DIRECTIONS FOR THIS TASK:
Below this line is a set of entries; quote exactly the lines from the line that contains "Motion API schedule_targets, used" to the line that contains "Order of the", both lines included.

● ● ● ●

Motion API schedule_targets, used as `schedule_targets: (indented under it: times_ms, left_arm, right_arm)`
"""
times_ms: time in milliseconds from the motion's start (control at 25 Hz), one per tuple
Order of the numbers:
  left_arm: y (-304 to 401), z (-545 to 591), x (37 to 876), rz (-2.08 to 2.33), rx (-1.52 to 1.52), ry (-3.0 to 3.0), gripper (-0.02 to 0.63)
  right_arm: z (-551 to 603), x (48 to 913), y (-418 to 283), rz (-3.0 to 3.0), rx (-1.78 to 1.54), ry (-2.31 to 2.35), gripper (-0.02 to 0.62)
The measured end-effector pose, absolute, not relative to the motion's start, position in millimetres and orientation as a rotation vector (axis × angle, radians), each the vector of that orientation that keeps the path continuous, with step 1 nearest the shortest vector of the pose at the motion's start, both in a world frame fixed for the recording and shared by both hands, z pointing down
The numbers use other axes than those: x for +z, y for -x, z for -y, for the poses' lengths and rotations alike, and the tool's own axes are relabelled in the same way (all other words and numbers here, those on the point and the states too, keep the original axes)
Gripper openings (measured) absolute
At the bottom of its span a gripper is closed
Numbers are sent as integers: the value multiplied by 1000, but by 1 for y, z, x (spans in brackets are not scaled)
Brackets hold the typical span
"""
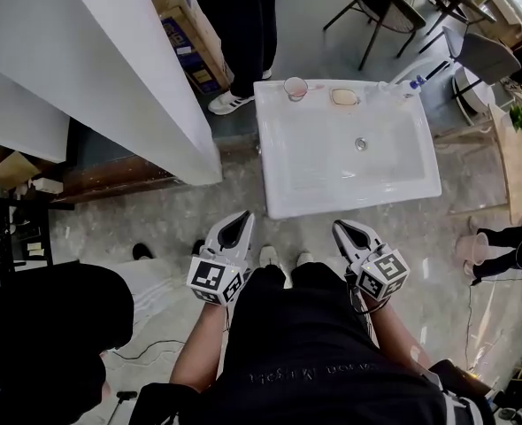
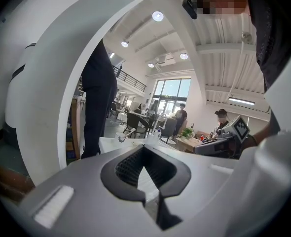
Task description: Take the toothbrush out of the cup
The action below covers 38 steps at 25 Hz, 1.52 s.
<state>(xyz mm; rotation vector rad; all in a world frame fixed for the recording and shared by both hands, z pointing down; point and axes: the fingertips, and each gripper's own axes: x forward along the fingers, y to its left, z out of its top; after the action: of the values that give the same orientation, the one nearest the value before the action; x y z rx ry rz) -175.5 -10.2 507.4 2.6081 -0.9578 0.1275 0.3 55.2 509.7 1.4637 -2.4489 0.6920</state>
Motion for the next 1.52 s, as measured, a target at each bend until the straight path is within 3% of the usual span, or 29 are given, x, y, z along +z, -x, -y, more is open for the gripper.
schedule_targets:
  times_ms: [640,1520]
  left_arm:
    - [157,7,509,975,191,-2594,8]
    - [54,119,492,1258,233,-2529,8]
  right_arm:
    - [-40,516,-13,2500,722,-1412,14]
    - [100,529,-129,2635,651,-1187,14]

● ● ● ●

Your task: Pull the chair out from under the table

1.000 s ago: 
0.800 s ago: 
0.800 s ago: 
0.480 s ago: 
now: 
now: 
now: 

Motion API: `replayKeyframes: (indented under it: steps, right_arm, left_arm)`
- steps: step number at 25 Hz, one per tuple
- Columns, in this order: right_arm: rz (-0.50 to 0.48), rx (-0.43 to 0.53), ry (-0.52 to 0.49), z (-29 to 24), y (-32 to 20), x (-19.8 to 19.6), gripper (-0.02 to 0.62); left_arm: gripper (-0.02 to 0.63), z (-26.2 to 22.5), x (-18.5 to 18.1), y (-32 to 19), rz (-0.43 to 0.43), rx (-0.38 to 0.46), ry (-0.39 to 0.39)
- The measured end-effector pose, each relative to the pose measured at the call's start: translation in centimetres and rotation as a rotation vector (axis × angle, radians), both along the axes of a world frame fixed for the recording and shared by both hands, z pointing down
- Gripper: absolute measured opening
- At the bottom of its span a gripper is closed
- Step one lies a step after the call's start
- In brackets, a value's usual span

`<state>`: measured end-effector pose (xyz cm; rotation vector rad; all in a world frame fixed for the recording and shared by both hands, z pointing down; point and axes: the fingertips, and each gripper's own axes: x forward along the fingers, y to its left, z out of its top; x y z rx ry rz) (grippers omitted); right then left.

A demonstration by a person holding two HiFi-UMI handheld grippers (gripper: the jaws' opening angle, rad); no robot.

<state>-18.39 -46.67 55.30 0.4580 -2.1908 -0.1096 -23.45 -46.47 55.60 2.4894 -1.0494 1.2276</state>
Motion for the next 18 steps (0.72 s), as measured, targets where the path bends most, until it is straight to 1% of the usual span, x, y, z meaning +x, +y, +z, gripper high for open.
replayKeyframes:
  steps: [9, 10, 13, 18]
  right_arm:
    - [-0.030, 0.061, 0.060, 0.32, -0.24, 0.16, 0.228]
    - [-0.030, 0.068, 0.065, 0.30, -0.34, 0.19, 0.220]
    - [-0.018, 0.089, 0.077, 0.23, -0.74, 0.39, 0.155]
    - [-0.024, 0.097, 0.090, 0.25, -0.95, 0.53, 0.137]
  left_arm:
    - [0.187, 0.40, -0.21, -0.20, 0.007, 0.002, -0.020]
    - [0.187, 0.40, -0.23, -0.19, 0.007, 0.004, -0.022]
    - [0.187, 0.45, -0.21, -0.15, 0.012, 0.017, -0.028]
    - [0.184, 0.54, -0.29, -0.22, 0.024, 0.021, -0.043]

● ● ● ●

ANSWER BELOW:
Motion API schedule_targets, used as `schedule_targets: (indented under it: times_ms, left_arm, right_arm)`
"""
times_ms: time in milliseconds from the motion's start (control at 25 Hz), one per tuple
Order of the numbers:

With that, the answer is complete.